Please copy every line of the records below that holds the word "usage".

##### Provided entries

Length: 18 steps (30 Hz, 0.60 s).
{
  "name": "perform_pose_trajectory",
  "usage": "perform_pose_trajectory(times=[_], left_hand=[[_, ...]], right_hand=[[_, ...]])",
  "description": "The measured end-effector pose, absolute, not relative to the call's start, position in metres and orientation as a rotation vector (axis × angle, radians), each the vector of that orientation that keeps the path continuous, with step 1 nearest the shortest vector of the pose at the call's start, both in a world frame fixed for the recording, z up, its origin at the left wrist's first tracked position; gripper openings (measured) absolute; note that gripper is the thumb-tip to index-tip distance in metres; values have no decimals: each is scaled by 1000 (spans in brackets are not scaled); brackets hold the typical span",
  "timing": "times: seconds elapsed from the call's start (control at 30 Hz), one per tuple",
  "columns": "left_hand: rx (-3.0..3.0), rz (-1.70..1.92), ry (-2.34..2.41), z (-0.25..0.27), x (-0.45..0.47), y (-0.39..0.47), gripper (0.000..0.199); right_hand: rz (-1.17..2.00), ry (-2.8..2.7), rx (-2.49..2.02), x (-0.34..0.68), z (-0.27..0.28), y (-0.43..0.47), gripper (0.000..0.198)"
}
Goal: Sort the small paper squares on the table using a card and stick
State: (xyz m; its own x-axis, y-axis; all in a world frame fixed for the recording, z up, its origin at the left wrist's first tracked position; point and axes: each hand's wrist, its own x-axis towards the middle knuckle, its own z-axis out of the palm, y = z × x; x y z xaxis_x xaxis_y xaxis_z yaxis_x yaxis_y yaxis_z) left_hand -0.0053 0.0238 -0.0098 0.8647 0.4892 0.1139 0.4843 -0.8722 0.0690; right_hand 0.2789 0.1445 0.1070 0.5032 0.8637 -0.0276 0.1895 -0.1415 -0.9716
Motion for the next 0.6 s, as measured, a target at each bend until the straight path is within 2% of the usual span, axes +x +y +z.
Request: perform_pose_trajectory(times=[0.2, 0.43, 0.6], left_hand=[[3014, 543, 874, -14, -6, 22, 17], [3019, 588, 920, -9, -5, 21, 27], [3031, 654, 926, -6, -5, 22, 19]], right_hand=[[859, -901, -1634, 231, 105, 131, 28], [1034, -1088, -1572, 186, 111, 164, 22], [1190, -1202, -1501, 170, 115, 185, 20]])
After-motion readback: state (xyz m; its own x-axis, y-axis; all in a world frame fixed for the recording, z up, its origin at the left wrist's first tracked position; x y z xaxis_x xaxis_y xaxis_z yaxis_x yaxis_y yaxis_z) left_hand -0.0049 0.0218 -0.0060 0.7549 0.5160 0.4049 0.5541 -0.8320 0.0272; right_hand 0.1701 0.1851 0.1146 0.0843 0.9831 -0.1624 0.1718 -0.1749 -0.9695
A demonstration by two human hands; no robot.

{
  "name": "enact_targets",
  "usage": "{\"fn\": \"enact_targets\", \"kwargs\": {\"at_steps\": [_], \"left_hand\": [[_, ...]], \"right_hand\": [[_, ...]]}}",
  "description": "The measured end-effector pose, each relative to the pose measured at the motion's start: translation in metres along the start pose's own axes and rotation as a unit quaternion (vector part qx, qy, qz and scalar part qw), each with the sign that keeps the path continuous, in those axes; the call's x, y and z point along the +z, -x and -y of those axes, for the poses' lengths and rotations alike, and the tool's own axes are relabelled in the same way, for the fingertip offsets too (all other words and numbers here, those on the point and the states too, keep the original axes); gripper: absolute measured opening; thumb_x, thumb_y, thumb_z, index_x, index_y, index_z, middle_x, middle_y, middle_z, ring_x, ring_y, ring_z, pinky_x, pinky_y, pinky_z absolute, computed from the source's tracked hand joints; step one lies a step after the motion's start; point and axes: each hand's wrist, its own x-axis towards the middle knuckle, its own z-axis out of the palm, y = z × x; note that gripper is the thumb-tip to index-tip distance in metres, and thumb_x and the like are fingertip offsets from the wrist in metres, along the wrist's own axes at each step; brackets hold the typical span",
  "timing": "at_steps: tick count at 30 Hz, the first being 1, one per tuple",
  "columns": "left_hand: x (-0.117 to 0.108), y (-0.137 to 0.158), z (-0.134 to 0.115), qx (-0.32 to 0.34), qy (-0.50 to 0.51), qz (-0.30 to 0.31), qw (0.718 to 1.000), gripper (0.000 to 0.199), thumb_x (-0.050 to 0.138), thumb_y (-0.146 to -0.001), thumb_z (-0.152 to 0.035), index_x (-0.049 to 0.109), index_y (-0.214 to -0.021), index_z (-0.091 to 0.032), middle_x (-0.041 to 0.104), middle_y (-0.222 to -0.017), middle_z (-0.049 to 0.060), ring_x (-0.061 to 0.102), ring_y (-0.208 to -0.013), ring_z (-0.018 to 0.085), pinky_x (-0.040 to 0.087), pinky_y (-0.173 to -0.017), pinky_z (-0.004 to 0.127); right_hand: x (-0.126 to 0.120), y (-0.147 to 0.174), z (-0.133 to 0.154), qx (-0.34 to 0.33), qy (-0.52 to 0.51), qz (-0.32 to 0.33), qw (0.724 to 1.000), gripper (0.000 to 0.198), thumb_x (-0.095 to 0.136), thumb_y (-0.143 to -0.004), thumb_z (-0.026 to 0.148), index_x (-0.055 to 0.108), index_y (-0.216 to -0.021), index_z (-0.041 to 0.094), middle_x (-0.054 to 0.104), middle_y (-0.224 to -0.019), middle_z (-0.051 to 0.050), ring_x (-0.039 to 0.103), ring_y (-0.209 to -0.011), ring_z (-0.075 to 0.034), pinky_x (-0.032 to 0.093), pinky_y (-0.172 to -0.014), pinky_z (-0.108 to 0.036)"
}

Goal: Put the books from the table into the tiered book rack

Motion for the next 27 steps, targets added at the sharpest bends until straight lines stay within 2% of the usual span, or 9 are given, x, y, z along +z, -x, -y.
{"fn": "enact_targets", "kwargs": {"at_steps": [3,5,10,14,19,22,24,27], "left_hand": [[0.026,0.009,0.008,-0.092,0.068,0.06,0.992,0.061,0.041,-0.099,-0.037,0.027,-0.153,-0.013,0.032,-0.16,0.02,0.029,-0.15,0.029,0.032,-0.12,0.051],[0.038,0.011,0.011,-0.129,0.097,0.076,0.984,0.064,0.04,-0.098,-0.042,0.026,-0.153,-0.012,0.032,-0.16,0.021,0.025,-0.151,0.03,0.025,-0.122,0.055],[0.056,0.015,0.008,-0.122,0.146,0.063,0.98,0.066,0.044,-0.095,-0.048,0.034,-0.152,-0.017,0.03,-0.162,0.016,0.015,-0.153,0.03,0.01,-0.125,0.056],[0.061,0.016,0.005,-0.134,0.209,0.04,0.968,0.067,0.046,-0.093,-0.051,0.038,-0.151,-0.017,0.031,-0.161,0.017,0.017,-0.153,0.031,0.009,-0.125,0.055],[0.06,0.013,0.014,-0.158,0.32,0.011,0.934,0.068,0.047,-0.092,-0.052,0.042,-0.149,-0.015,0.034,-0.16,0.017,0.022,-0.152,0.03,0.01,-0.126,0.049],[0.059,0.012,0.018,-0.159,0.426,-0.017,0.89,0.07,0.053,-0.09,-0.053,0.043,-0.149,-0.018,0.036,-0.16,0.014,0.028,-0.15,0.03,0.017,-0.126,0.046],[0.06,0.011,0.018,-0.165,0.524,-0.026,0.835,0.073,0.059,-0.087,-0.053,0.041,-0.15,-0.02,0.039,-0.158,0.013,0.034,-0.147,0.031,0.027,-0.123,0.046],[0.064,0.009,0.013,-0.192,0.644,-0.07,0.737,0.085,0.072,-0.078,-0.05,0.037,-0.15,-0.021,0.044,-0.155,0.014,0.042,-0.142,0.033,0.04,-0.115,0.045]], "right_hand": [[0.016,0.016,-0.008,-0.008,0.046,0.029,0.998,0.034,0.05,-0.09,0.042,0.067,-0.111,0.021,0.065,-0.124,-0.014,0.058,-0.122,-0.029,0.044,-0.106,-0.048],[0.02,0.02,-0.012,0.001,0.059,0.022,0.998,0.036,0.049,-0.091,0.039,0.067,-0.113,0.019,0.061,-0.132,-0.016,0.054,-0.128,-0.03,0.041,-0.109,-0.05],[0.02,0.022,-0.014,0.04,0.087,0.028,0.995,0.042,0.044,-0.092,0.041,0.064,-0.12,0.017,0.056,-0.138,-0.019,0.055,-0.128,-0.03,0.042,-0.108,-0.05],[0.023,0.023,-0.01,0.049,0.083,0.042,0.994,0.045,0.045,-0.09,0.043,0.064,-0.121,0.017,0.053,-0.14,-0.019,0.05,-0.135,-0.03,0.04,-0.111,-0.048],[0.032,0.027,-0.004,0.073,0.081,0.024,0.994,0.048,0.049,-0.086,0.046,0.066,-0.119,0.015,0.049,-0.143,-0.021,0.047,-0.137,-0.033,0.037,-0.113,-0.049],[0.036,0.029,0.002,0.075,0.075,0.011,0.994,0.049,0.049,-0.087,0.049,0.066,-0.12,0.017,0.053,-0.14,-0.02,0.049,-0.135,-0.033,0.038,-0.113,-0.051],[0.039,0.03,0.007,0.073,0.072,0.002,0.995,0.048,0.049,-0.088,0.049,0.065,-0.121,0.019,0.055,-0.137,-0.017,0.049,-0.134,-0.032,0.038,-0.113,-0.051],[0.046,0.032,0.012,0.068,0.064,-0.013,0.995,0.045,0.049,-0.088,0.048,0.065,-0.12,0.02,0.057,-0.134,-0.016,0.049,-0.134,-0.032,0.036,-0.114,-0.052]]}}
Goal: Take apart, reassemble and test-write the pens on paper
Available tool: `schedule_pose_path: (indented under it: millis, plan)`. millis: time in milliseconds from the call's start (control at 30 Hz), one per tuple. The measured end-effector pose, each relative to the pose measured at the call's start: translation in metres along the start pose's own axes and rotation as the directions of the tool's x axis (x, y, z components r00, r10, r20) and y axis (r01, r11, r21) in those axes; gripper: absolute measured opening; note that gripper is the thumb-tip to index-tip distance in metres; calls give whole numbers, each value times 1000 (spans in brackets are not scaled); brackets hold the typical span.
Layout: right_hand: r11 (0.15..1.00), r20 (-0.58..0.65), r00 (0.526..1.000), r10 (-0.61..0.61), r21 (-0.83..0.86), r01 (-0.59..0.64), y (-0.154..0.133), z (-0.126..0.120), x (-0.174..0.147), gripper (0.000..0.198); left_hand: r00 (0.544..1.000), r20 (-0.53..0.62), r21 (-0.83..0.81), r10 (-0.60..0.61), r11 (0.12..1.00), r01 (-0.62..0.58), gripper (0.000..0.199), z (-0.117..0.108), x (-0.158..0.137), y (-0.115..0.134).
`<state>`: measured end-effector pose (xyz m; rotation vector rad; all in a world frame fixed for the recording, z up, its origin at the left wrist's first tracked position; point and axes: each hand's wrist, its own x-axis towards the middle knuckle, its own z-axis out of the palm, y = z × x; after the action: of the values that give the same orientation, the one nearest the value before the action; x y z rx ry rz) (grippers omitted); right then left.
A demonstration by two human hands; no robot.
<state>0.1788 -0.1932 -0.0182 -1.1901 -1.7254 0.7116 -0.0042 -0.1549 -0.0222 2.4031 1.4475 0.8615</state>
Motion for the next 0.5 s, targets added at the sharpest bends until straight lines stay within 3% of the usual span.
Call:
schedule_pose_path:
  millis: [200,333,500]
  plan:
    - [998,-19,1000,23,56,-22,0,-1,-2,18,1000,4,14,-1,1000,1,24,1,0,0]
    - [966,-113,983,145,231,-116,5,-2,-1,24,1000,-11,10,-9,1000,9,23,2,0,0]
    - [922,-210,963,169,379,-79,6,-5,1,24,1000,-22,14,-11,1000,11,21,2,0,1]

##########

Answer below:
  "usage": "perform_pose_trajectory(times=[_], left_hand=[[_, ...]], right_hand=[[_, ...]])",
  "usage": "{\"fn\": \"enact_targets\", \"kwargs\": {\"at_steps\": [_], \"left_hand\": [[_, ...]], \"right_hand\": [[_, ...]]}}",

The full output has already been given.